With the pictures left aside, write out the entries that follow exactly.

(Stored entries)
◆ ◆ ◆
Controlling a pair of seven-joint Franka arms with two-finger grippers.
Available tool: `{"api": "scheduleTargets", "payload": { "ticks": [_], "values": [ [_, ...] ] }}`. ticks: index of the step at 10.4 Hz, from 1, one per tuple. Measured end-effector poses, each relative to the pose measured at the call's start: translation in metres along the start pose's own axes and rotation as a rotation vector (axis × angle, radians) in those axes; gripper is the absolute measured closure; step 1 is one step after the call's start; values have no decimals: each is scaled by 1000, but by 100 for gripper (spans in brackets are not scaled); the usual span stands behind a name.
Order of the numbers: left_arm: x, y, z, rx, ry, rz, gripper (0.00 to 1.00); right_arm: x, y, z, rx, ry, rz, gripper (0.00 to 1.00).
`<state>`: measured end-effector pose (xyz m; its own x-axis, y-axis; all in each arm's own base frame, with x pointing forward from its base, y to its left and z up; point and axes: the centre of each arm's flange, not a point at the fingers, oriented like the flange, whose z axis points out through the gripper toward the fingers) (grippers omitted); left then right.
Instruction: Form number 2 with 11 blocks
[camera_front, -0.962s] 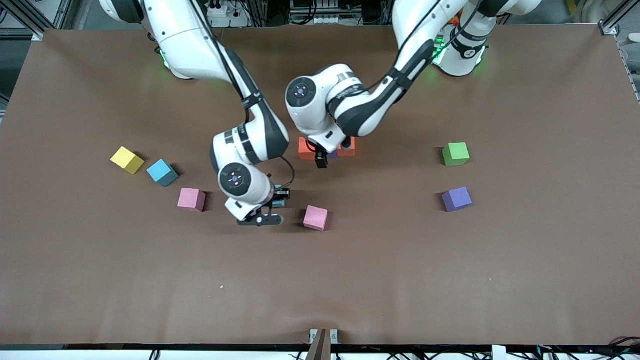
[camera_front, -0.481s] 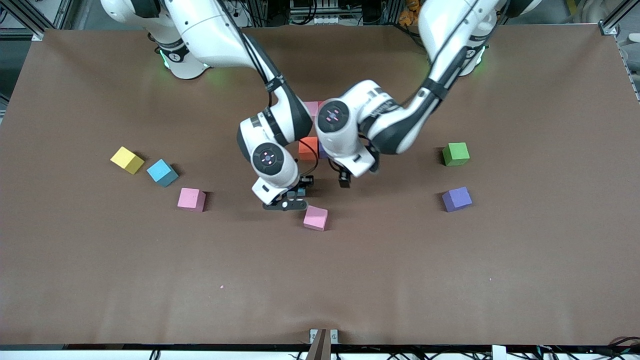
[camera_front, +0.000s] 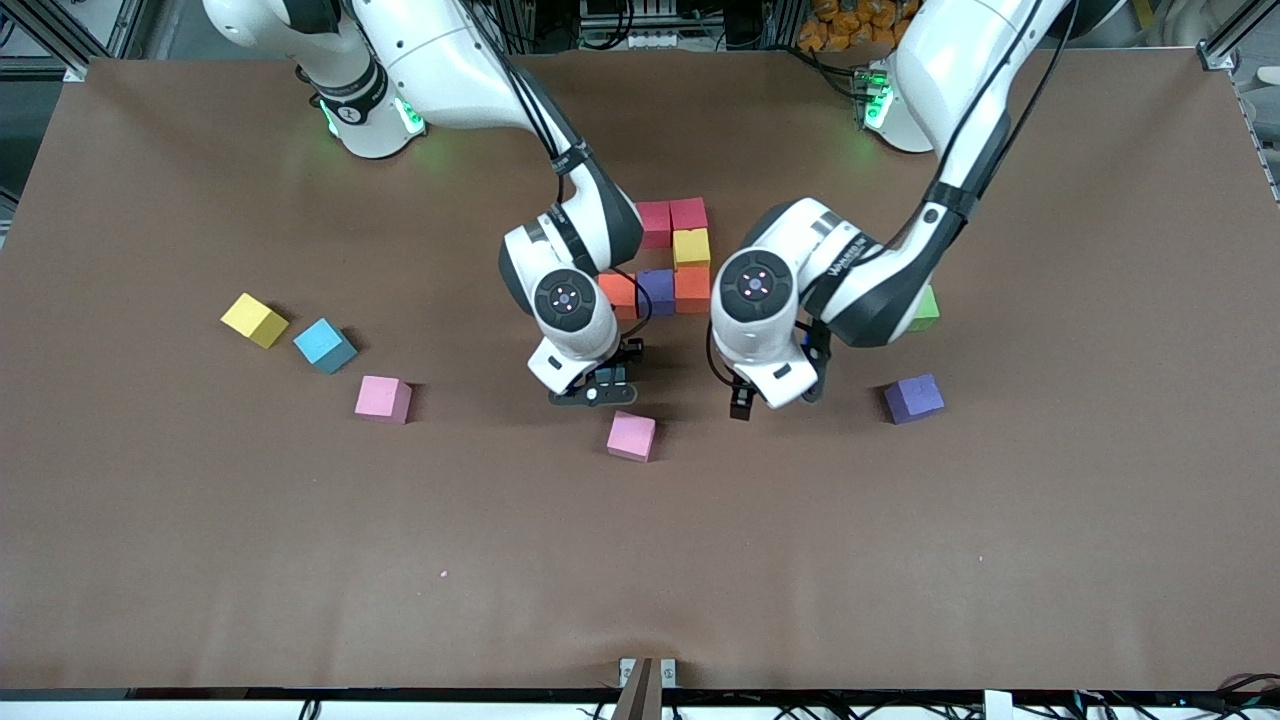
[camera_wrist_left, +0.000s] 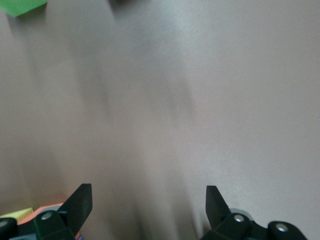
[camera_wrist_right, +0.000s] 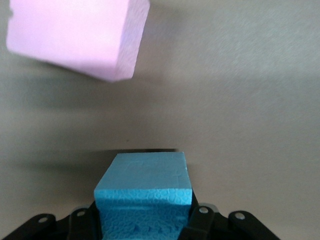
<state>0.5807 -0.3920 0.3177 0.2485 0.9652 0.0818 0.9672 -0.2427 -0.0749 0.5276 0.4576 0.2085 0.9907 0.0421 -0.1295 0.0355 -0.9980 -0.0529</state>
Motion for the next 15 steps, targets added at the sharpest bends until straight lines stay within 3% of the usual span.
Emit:
{"api": "scheduleTargets", "payload": {
  "ticks": [7, 11, 15],
  "values": [
    [30, 51, -5, -100, -62, -17, 0, -21, -16, 12, -18, 0, -12, 41],
    [31, 55, -15, -124, -62, 164, 0, -24, -17, 13, -20, -3, -14, 41],
    [30, 55, -16, -135, -47, 434, 0, -33, -19, 14, -30, -10, -24, 41]
  ]
}}
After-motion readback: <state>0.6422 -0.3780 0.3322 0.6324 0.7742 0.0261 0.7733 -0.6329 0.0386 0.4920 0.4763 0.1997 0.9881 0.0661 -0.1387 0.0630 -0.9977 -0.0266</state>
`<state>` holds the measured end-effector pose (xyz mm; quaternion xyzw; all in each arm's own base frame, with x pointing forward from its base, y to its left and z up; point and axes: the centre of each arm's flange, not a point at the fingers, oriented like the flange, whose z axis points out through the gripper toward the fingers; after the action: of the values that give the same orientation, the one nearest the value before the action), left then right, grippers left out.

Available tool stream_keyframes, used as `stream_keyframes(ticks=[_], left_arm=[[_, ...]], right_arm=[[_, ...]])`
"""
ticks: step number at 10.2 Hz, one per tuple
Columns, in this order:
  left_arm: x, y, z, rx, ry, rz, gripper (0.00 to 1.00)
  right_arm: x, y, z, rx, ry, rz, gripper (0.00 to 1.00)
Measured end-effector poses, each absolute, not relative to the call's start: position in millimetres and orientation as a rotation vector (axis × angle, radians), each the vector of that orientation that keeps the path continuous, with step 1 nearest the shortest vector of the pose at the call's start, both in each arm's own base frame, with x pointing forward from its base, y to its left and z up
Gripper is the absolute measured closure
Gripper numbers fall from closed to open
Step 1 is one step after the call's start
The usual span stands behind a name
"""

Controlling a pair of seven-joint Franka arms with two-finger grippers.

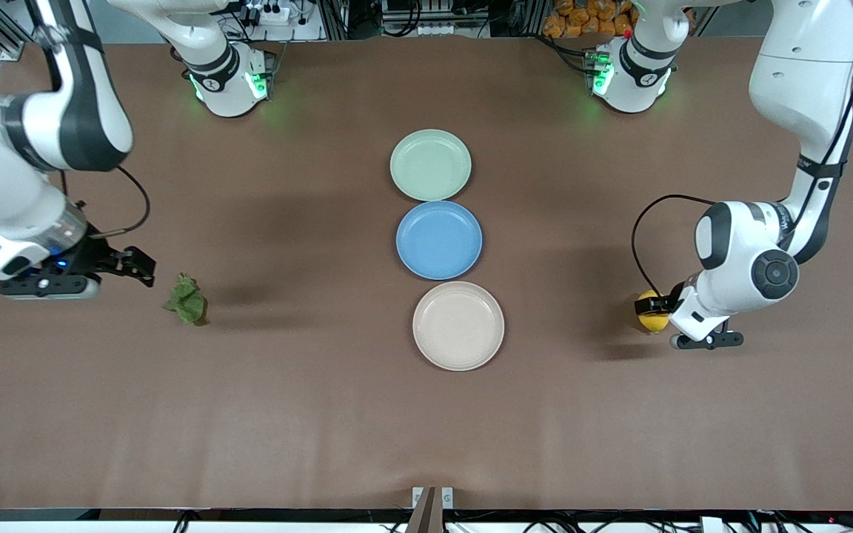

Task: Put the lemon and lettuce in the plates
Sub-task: 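Grasp the lemon with the left gripper while the right gripper grasps the lettuce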

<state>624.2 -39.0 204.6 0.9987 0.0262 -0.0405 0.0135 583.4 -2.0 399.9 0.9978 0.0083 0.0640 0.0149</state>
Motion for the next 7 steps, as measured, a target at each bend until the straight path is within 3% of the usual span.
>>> stream_keyframes(ticks=[3,5,7], left_arm=[[622,-39,192,3.110,0.082,-0.132,0.11],[625,-39,195,3.110,0.083,-0.116,0.34],[634,-42,208,3.108,0.080,-0.058,0.34]], right_arm=[[581,-8,314,3.117,0.014,0.081,0.00],[583,-7,266,3.123,0.018,0.048,0.00],[582,-9,223,3.128,0.013,0.092,0.00]])
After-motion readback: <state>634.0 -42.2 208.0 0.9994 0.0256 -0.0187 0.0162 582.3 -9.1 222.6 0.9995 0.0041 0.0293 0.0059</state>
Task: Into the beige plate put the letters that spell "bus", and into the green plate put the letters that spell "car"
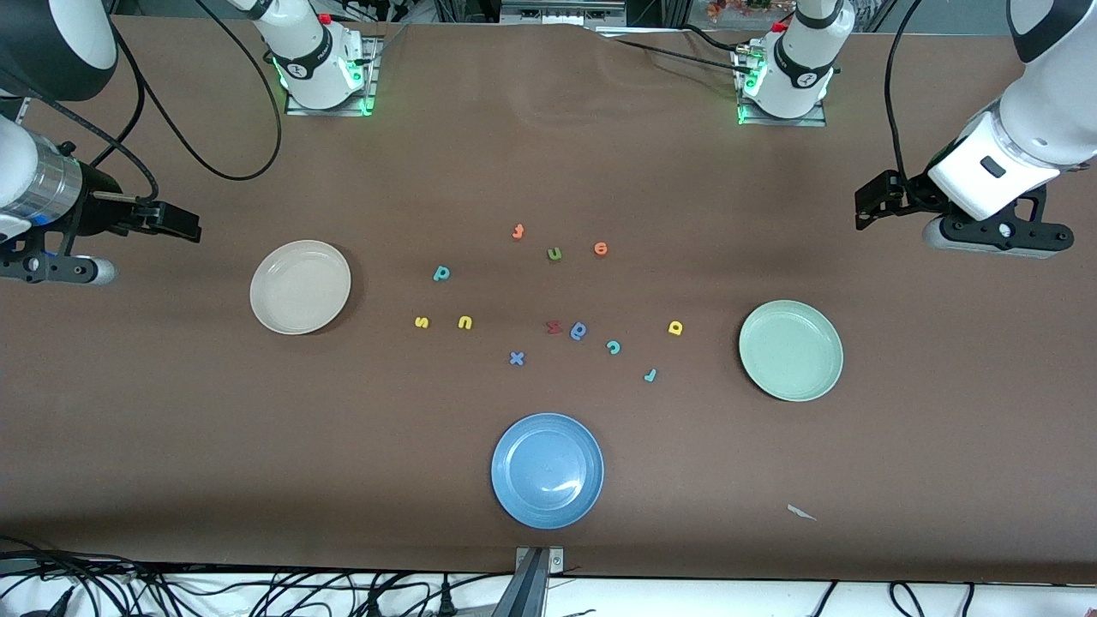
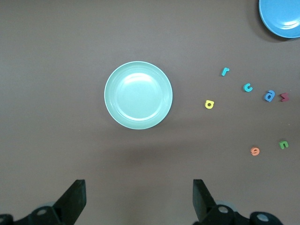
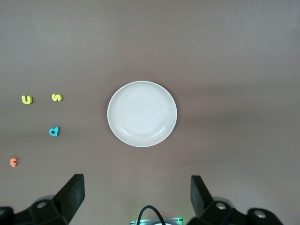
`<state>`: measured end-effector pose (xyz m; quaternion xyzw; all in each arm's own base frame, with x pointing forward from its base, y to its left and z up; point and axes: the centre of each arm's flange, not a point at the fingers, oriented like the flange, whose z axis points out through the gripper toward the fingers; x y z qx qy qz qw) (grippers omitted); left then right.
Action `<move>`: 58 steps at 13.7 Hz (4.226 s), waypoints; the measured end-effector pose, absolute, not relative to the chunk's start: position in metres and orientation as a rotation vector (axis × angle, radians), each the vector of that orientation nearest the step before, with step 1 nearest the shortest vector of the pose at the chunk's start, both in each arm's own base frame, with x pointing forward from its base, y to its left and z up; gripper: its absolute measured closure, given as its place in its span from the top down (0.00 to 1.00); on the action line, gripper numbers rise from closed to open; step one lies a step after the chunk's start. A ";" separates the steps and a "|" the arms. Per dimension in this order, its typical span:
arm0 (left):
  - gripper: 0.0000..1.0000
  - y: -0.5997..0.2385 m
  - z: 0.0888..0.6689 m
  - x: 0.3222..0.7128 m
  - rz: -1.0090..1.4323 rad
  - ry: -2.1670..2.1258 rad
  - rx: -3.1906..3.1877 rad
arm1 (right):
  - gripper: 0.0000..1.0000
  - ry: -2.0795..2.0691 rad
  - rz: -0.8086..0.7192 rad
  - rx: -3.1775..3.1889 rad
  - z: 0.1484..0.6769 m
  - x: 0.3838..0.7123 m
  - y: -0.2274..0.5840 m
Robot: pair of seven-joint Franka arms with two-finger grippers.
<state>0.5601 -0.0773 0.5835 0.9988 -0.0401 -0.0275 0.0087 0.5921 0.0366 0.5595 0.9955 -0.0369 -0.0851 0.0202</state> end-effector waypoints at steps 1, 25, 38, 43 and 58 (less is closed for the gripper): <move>1.00 -0.077 0.583 0.560 -0.086 -0.125 3.121 | 1.00 -0.114 -0.264 3.088 0.560 0.592 0.037; 1.00 -0.227 0.389 0.628 -0.100 -0.836 2.900 | 1.00 -0.392 -0.011 3.126 0.333 0.587 0.226; 0.94 -0.307 0.188 0.644 0.170 -1.327 2.788 | 0.99 -0.656 0.064 3.119 0.188 0.571 0.275; 0.90 -0.302 0.176 0.649 0.205 -1.317 2.788 | 0.87 -0.638 0.019 3.100 0.174 0.562 0.282; 0.17 -0.292 0.198 0.664 0.226 -1.293 2.810 | 0.38 -0.634 0.006 3.086 0.177 0.565 0.274</move>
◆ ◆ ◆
— OUTPUT FOR THIS EXERCISE —
Controlling a pair of seven-joint Franka arms with two-finger grippers.
Available tool: `{"api": "scheduleTargets", "payload": { "ticks": [_], "values": [ [_, ...] ] }}`. ticks: index of the step at 10.4 Hz, from 1, one per tuple. Measured end-effector poses, each relative to the pose measured at the call's start: translation in metres along the start pose's own axes and rotation as a rotation vector (axis × angle, radians) in those axes; gripper is the absolute measured closure; step 1 is one step after the call's start; values have no decimals: each is scaled by 1000, but by 100 for gripper (spans in brackets are not scaled); the usual span stands behind a name.
Order of the numbers: left_arm: x, y, z, rx, ry, rz, gripper (0.00 to 1.00); right_arm: x, y, z, rx, ry, rz, gripper (0.00 to 1.00).
`<state>`: measured end-effector pose (xyz m; its own x-axis, y-axis; all in each arm's own base frame, with x pointing forward from its base, y to its left and z up; point and axes: the centre of each arm's flange, not a point at the fingers, oriented like the flange, whose z axis points out through the gripper toward the fingers) (grippers omitted); left then right.
Instruction: Form number 2 with 11 blocks
[camera_front, -0.962s] 
[camera_front, -0.481s] 
[camera_front, +0.000s] 
[camera_wrist_left, +0.000s] 
[camera_wrist_right, +0.000s] 
<state>0.5807 -0.3920 0.3177 0.2485 0.9652 0.0818 0.9672 -0.2427 -0.0749 0.5276 0.4576 0.2085 0.9907 0.0421 -0.1295 0.0355 -0.9980 -0.0529</state>
Motion for the next 15 steps, targets added at the sharpest bends until straight lines stay within 3% of the usual span.
Emit:
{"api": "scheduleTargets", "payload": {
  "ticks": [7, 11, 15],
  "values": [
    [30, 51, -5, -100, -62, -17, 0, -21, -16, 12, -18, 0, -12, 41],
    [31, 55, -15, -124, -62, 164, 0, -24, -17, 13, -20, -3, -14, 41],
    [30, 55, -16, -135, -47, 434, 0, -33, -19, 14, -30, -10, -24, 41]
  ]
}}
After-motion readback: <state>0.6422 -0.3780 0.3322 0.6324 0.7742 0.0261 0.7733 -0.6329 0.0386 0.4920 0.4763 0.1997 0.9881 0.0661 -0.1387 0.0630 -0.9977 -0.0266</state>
`<state>` holds the measured end-effector pose (xyz mm; quaternion xyzw; all in each arm's own base frame, with x pointing forward from its base, y to its left and z up; point and axes: the centre of each arm's flange, not a point at the fingers, oriented like the flange, whose z axis points out through the gripper toward the fingers; after the action: of the values that give the same orientation, the one nearest the value before the action), left then right, grippers left out.

Available tool stream_keyframes, used as `stream_keyframes(ticks=[_], left_arm=[[_, ...]], right_arm=[[_, ...]])`
"""
ticks: step number at 10.2 Hz, one per tuple
Columns, in this order:
  left_arm: x, y, z, rx, ry, rz, gripper (0.00 to 1.00)
  right_arm: x, y, z, rx, ry, rz, gripper (0.00 to 1.00)
Measured end-effector poses, each absolute, not relative to the call's start: position in millimetres and orientation as a rotation vector (axis × angle, radians), each the vector of that orientation that keeps the path continuous, with step 1 nearest the shortest vector of the pose at the call's start, both in each arm's own base frame, with x pointing forward from its base, y to its left and z up
Gripper is the absolute measured closure
Gripper numbers fall from closed to open
Step 1 is one step after the call's start
The usual span stands behind a name
"""

Controlling a pair of seven-joint Franka arms with two-finger grippers.


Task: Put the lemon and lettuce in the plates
Sub-task: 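Grasp the lemon with the left gripper while the right gripper grasps the lettuce
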
<state>624.2 -39.0 204.6 0.9987 0.0262 -0.0405 0.0135 583.4 -2.0 399.9 0.9978 0.0083 0.0640 0.0149</state>
Motion for the next 7 steps, as measured, a target at each bend until the straight path is within 3% of the usual span.
>>> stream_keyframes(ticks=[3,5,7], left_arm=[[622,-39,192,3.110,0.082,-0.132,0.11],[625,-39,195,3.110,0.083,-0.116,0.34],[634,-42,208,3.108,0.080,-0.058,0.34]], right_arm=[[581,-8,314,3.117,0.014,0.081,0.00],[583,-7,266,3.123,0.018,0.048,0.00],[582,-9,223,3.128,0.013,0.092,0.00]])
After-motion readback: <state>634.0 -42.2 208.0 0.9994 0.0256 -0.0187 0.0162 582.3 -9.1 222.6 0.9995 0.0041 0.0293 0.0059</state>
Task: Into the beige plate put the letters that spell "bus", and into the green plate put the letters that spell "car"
`<state>`: measured end-effector pose (xyz m; quaternion xyzw; all in each arm's own base frame, with x pointing forward from its base, y to its left and z up; point and axes: the centre of each arm's flange, not a point at the fingers, oriented like the flange, whose z axis points out through the gripper toward the fingers; x y z qx qy qz qw) (grippers omitted); left then right.
Action `<move>`: 58 steps at 13.7 Hz (4.226 s), waypoints; the measured end-effector pose, absolute, not relative to the chunk's start: position in metres and orientation as a rotation vector (axis × angle, radians), each the vector of that orientation nearest the step before, with step 1 nearest the shortest vector of the pose at the chunk's start, both in each arm's own base frame, with x pointing forward from its base, y to its left and z up; gripper: its absolute measured closure, given as its place in its span from the top down (0.00 to 1.00); on the action line, gripper numbers rise from closed to open; step one lies a step after the chunk's start. A ";" separates the steps and a "|" the arms. Per dimension in this order, its typical span:
arm0 (left):
  - gripper: 0.0000..1.0000
  - y: -0.5997..0.2385 m
  - z: 0.0888..0.6689 m
  - x: 0.3222..0.7128 m
  - rz: -1.0090..1.4323 rad
  - ry: -2.1670..2.1258 rad
  - rx: -3.1906..3.1877 rad
arm1 (right):
  - gripper: 0.0000..1.0000
  - ry: -2.0795..2.0691 rad
  - rz: -0.8086..0.7192 rad
  - rx: -3.1775..3.1889 rad
  - z: 0.1484..0.6769 m
  - x: 0.3838..0.7123 m
  - y: -0.2274..0.5840 m
Robot: pair of seven-joint Franka arms with two-finger grippers.
<state>0.5601 -0.0773 0.5835 0.9988 -0.0401 -0.0275 0.0087 0.5921 0.0366 0.5595 0.9955 -0.0369 -0.0851 0.0202</state> end-effector waypoints at steps 1, 25, 38, 43 and 58 (less is closed for the gripper): <move>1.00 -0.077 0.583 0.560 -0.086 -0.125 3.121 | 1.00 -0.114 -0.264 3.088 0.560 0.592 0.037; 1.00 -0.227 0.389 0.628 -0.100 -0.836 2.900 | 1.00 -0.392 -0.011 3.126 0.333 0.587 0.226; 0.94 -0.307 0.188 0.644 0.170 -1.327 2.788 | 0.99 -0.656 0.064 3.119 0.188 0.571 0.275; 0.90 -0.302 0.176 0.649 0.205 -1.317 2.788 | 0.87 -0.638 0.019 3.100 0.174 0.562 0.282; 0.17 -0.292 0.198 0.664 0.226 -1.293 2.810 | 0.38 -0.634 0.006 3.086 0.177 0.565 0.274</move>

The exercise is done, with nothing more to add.